> WHAT THIS TASK INVOLVES: Lines before the one containing "Where does the square" are excluded; reproduce that line and all lines after it in the entries below, exactly.

> INPUT DATA:
──────────────────────────────

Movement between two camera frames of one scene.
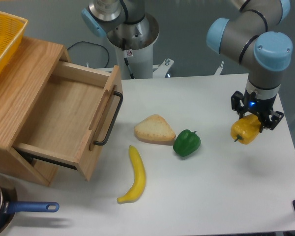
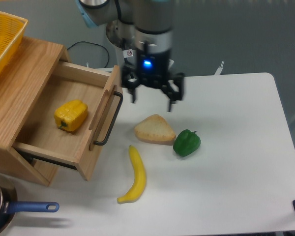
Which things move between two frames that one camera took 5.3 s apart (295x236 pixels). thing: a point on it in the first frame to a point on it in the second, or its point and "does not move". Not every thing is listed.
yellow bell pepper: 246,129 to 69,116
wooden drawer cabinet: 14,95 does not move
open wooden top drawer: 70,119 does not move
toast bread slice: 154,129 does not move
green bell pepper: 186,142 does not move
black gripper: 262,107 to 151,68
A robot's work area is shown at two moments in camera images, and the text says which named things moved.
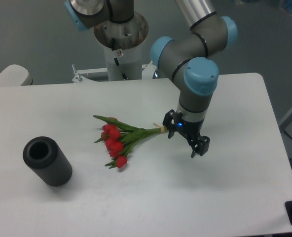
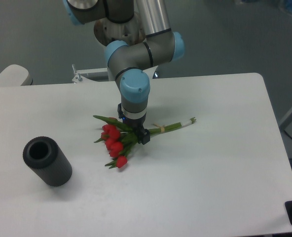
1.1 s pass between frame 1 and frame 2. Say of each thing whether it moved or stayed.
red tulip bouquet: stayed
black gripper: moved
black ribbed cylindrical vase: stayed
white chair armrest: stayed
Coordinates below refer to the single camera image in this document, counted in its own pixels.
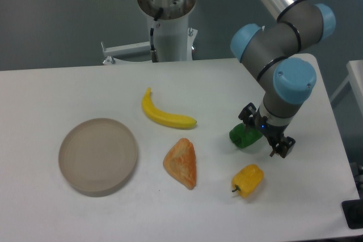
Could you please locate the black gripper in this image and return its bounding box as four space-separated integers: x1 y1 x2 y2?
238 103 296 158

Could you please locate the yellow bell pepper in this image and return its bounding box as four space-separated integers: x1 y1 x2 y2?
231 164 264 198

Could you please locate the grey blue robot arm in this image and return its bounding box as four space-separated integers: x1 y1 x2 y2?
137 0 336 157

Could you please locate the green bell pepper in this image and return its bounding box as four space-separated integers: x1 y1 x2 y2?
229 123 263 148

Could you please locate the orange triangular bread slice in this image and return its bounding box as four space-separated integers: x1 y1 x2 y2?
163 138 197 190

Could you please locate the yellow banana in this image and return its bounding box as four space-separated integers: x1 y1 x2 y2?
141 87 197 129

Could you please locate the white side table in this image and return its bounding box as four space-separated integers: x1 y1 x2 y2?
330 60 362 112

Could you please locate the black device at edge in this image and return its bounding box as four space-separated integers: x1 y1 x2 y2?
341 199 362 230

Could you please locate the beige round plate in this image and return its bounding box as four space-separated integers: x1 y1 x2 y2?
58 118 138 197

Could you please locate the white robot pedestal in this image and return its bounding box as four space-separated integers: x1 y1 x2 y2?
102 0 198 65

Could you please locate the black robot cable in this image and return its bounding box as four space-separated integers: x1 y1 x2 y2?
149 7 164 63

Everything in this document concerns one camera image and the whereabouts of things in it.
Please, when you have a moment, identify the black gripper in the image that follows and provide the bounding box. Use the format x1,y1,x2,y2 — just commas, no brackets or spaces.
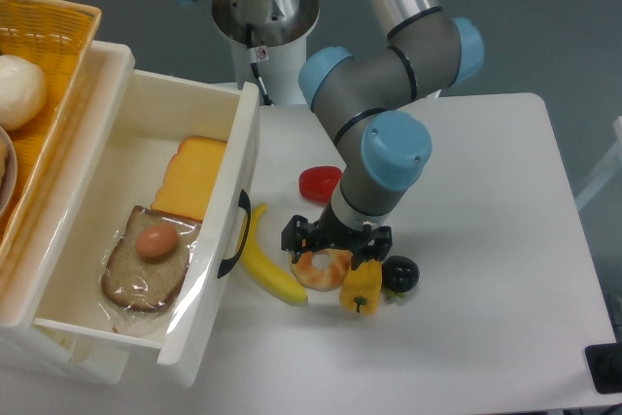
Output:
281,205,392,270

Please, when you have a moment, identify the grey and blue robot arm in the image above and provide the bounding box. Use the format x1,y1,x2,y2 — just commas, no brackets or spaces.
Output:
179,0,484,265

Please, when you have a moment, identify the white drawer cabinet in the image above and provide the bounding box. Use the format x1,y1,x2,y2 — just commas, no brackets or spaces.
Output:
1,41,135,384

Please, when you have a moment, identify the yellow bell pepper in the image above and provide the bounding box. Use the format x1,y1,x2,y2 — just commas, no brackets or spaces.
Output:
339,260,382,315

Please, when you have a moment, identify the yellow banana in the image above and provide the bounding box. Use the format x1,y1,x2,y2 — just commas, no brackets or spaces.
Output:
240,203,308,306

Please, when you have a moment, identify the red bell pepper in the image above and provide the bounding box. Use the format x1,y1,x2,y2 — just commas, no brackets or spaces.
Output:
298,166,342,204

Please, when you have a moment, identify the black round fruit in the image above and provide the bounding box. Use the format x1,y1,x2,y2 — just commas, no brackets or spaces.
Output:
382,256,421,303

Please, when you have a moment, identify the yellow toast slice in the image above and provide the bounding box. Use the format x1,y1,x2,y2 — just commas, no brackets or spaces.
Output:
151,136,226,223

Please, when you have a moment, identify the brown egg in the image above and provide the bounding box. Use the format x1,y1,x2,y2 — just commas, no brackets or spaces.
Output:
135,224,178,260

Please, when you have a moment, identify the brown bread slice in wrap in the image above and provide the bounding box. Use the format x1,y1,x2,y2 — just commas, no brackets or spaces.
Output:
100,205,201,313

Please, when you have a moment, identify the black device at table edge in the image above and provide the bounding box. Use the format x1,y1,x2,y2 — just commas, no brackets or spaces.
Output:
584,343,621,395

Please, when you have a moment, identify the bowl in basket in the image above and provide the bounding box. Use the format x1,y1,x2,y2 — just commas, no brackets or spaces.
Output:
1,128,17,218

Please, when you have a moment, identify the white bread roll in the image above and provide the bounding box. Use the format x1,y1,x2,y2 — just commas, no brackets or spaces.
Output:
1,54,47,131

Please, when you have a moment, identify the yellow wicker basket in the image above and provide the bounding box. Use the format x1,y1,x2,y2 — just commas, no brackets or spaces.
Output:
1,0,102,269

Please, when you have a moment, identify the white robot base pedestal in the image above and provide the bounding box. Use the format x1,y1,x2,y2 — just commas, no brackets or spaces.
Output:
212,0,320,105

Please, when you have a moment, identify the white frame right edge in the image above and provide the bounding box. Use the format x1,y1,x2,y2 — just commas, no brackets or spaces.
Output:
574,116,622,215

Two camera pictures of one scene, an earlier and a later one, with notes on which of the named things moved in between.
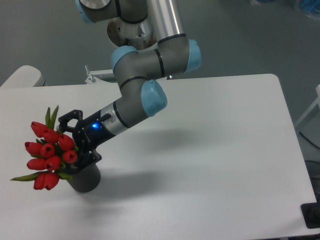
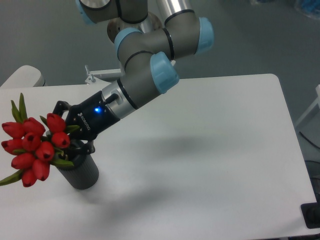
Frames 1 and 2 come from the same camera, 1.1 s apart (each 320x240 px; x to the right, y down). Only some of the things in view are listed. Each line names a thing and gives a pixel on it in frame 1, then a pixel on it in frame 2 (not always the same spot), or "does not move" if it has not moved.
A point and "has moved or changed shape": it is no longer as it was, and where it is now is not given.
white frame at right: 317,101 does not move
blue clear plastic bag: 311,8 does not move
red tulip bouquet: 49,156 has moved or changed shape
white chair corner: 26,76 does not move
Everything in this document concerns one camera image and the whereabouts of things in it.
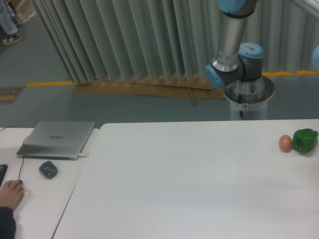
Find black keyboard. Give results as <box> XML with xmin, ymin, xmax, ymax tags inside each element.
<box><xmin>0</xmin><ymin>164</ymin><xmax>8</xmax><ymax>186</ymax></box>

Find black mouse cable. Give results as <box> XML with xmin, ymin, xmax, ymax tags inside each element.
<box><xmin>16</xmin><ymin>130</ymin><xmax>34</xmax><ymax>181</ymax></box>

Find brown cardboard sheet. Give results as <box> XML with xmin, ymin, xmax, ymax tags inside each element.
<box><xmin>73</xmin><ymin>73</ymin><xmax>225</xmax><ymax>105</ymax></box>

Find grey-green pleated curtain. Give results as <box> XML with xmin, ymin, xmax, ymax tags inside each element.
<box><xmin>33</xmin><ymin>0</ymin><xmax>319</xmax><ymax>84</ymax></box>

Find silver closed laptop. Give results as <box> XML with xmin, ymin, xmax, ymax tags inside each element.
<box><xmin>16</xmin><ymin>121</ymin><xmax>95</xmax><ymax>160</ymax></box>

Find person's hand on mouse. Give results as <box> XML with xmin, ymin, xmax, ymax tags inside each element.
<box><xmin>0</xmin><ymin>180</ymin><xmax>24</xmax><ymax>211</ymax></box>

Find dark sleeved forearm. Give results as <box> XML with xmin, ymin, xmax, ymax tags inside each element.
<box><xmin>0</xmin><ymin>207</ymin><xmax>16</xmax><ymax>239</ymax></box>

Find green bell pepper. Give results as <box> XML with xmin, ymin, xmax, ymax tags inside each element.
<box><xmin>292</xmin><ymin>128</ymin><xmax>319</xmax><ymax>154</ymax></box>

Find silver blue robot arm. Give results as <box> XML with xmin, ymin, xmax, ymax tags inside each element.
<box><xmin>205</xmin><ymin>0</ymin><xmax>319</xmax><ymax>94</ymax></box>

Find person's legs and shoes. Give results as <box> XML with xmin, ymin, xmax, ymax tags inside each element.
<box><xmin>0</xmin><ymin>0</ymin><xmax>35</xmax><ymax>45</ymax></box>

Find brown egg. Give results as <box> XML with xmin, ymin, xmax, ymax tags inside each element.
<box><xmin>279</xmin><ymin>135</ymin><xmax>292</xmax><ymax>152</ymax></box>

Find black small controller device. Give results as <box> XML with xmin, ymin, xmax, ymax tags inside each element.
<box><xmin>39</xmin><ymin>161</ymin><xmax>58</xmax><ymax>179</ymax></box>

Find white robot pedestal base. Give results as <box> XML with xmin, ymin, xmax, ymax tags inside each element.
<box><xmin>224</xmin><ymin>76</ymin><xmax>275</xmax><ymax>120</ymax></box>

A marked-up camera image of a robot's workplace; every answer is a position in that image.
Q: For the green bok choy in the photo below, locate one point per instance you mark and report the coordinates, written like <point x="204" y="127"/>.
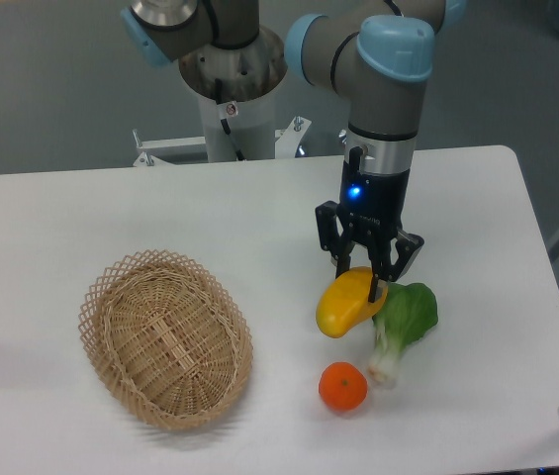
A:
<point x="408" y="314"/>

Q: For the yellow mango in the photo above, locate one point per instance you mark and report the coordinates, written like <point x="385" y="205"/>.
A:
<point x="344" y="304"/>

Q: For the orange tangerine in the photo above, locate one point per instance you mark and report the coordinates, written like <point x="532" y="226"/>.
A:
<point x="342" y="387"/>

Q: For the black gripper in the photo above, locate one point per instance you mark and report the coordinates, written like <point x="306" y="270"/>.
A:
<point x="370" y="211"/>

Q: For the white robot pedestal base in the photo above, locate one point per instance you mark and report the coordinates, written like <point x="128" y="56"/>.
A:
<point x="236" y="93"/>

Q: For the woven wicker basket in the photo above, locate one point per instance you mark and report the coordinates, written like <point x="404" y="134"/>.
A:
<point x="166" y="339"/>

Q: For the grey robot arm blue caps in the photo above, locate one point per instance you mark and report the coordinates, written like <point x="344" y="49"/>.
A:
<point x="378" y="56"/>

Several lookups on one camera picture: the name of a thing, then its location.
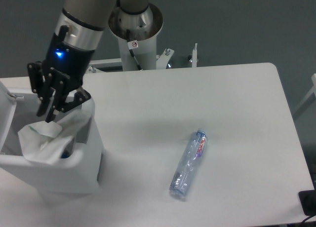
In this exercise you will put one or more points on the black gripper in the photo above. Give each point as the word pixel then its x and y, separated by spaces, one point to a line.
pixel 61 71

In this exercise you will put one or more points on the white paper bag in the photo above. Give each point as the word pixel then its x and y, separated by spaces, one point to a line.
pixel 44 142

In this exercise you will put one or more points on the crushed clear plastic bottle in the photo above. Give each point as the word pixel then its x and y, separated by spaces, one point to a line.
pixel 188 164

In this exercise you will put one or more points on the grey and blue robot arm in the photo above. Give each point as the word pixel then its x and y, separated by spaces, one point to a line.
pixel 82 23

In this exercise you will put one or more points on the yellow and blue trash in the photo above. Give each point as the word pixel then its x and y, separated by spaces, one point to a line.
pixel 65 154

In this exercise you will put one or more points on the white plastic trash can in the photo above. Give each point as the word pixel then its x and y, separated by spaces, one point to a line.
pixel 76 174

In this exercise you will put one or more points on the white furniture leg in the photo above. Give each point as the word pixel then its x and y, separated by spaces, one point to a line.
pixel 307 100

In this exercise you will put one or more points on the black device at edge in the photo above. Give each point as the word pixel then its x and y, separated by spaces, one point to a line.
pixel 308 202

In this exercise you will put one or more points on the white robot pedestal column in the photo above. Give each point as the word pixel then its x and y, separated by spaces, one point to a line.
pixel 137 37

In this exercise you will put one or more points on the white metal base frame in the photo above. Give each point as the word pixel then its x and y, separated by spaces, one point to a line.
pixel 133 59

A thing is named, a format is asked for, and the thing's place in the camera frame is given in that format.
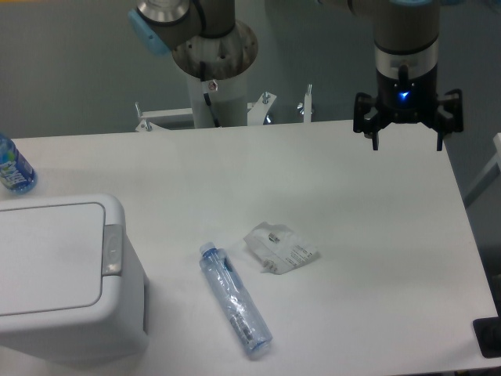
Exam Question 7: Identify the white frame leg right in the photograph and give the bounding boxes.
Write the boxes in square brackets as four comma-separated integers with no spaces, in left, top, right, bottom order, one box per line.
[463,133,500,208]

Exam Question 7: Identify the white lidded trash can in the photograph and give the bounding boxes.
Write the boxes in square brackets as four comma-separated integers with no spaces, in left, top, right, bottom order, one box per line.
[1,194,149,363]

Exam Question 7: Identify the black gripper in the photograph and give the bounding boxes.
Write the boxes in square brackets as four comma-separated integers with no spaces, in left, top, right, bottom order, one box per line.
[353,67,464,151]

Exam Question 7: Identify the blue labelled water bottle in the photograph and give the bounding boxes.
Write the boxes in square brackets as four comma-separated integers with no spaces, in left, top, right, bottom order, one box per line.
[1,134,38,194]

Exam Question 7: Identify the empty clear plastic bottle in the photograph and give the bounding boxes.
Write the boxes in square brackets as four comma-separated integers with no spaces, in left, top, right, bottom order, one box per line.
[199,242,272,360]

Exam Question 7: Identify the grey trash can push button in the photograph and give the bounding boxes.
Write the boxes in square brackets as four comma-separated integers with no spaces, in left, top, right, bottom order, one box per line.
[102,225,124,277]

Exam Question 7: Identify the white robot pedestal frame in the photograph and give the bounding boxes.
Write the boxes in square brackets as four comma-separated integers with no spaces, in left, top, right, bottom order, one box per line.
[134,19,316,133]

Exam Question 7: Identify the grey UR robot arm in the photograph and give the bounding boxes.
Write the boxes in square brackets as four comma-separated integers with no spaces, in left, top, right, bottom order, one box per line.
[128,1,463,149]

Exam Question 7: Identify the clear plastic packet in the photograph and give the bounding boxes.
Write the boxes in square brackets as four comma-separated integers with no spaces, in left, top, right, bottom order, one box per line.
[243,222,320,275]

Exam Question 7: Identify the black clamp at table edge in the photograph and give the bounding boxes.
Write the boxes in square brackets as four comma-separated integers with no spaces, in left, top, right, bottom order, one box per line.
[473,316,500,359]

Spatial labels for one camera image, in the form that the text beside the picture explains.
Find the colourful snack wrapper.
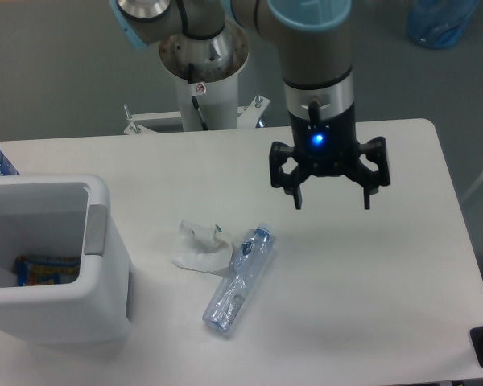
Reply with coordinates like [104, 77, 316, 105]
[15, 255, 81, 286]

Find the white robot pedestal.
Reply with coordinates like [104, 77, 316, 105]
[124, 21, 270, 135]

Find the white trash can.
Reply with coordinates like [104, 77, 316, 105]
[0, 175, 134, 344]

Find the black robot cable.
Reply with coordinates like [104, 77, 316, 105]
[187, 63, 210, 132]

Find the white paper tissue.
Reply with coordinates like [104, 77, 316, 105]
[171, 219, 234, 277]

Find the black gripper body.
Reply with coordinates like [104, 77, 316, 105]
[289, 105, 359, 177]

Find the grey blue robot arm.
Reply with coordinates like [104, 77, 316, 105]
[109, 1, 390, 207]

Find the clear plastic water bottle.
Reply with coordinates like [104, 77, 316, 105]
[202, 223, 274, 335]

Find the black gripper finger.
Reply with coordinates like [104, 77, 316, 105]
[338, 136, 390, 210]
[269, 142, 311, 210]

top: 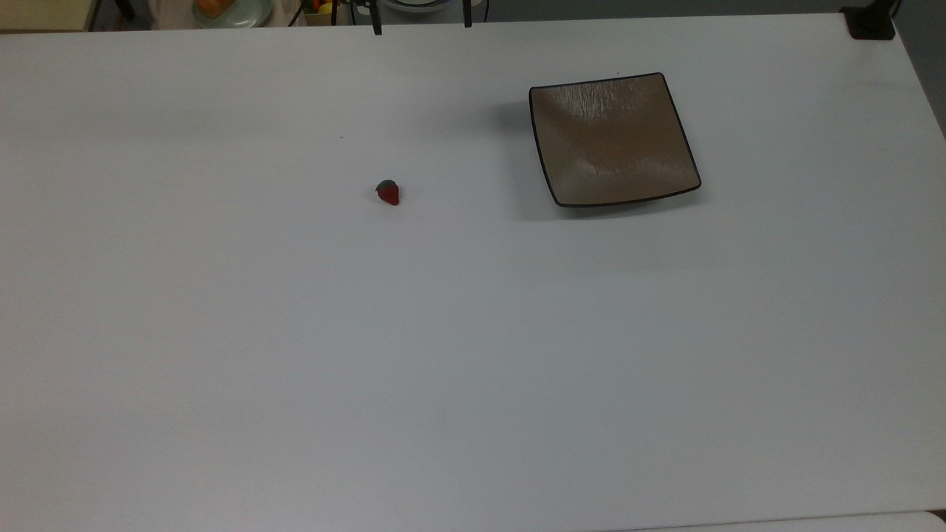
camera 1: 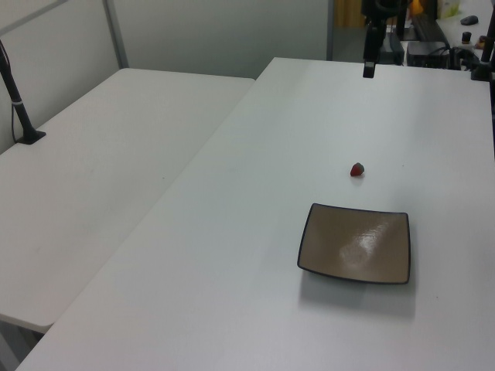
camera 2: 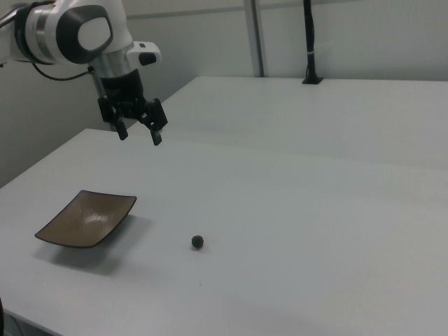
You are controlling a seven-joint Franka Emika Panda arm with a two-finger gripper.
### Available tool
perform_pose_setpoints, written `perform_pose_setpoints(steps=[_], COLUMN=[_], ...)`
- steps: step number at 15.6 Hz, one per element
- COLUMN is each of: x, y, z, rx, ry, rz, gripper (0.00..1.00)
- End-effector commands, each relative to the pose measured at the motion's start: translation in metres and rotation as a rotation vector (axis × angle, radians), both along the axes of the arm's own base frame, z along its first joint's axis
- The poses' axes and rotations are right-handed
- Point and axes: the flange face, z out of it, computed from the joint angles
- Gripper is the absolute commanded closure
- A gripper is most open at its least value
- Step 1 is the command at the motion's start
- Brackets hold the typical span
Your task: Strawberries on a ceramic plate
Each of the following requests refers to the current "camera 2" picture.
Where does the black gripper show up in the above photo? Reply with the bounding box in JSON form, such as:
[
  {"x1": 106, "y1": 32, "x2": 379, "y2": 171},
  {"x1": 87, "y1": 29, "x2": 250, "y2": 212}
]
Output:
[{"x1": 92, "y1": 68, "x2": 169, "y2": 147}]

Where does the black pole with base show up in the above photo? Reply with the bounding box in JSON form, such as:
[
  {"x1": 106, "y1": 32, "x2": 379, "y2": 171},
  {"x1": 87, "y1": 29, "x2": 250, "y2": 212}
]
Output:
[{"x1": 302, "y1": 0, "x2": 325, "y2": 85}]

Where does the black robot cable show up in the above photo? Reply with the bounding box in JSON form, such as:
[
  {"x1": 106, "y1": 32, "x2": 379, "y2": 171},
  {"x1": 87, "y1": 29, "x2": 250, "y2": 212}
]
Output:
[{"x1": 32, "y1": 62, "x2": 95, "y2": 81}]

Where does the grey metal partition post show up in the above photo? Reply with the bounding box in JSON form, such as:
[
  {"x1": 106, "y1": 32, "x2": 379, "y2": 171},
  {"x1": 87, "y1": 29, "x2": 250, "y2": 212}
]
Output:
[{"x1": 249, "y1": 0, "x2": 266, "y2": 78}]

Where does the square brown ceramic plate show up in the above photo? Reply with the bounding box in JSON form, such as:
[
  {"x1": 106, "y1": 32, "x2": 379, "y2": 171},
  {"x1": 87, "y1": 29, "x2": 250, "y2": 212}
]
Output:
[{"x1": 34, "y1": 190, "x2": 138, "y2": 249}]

──────────────────────────────

> ANSWER SECTION:
Where does the square brown ceramic plate show up in the above photo? Reply with the bounding box in JSON form, such as:
[
  {"x1": 106, "y1": 32, "x2": 379, "y2": 171},
  {"x1": 87, "y1": 29, "x2": 250, "y2": 212}
]
Output:
[{"x1": 34, "y1": 190, "x2": 138, "y2": 249}]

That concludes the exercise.